Der Neckarsulmer Oberbürgermeister Steffen Hertwig (SPD) hat den Volkswagen-Konzern aufgefordert, offen darzulegen, welche Pläne für den Audi-Standort Neckarsulm bestehen, während Medienberichte über mögliche Werkschließungen die Region verunsichern.
Hertwig sagte der Deutschen Presse-Agentur (dpa), es müsse offen auf den Tisch, welche Überlegungen es gebe, welche Alternativen geprüft würden und welche Rolle der Standort künftig im Konzern spielen könne.
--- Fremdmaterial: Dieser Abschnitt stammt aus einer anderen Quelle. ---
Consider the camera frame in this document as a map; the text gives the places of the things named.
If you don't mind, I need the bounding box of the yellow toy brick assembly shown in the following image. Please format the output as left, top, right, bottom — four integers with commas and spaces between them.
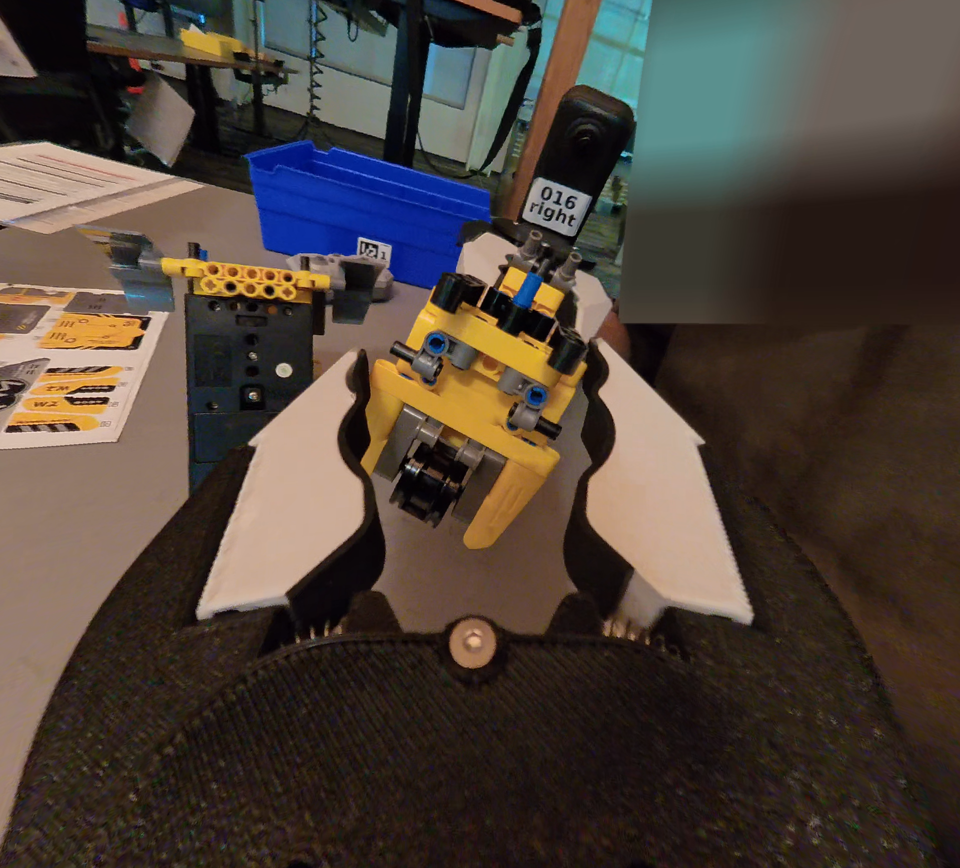
360, 226, 590, 550

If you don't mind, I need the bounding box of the wooden standing desk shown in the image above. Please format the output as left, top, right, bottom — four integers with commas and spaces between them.
285, 0, 522, 168

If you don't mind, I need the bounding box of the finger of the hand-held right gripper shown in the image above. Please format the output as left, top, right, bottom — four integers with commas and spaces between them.
573, 266, 625, 346
457, 238, 515, 295

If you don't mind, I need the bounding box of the yellow sticker sheet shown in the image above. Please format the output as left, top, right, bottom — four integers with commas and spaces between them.
0, 281, 172, 451

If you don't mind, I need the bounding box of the blue bin with white tag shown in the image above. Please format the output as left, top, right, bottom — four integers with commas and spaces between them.
246, 140, 494, 292

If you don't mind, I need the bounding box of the yellow box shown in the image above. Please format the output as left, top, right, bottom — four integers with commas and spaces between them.
178, 24, 252, 59

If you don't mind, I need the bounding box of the wooden office desk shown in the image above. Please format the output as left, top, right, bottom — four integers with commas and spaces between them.
86, 37, 301, 157

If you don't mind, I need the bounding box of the black coiled cable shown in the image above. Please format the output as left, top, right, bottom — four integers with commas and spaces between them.
303, 0, 327, 127

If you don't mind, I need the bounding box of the black battery box toy model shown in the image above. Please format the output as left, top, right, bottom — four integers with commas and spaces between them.
75, 226, 399, 487

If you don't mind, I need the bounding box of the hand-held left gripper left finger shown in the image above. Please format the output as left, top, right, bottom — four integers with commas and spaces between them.
196, 349, 387, 622

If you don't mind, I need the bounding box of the printed paper sheet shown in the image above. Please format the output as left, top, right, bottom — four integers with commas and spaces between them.
0, 140, 205, 236

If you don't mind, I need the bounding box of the grey toy control hub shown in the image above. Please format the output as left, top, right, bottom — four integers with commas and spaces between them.
287, 251, 396, 305

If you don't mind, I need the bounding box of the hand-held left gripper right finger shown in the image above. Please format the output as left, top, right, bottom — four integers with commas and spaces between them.
562, 337, 753, 631
Besonders bedrückend sei, dass es nach wie vor keine klare Äußerung von Aufsichtsrat und Vorstand des VW-Konzerns gebe, wie deren Planungen für Neckarsulm aussehen. Man werde alle Hebel in Bewegung setzen, um diesen Standort zu retten und dabei zu unterstützen, ihn zukunftsfest zu machen.
Der Oberbürgermeister steht nach eigenen Angaben in Kontakt mit Audi-Chef Gernot Döllner. Hertwig betonte, eine Schließung hätte massivste Auswirkungen auf die Stadt und die Region - nicht nur auf die Beschäftigten und ihre Familien, sondern auf Zulieferer, Dienstleister, Handwerker und viele andere Bereiche. Der IT-Dienstleister Bechtle hat ebenfalls seinen Sitz in Neckarsulm und wäre von den Folgen mitbetroffen.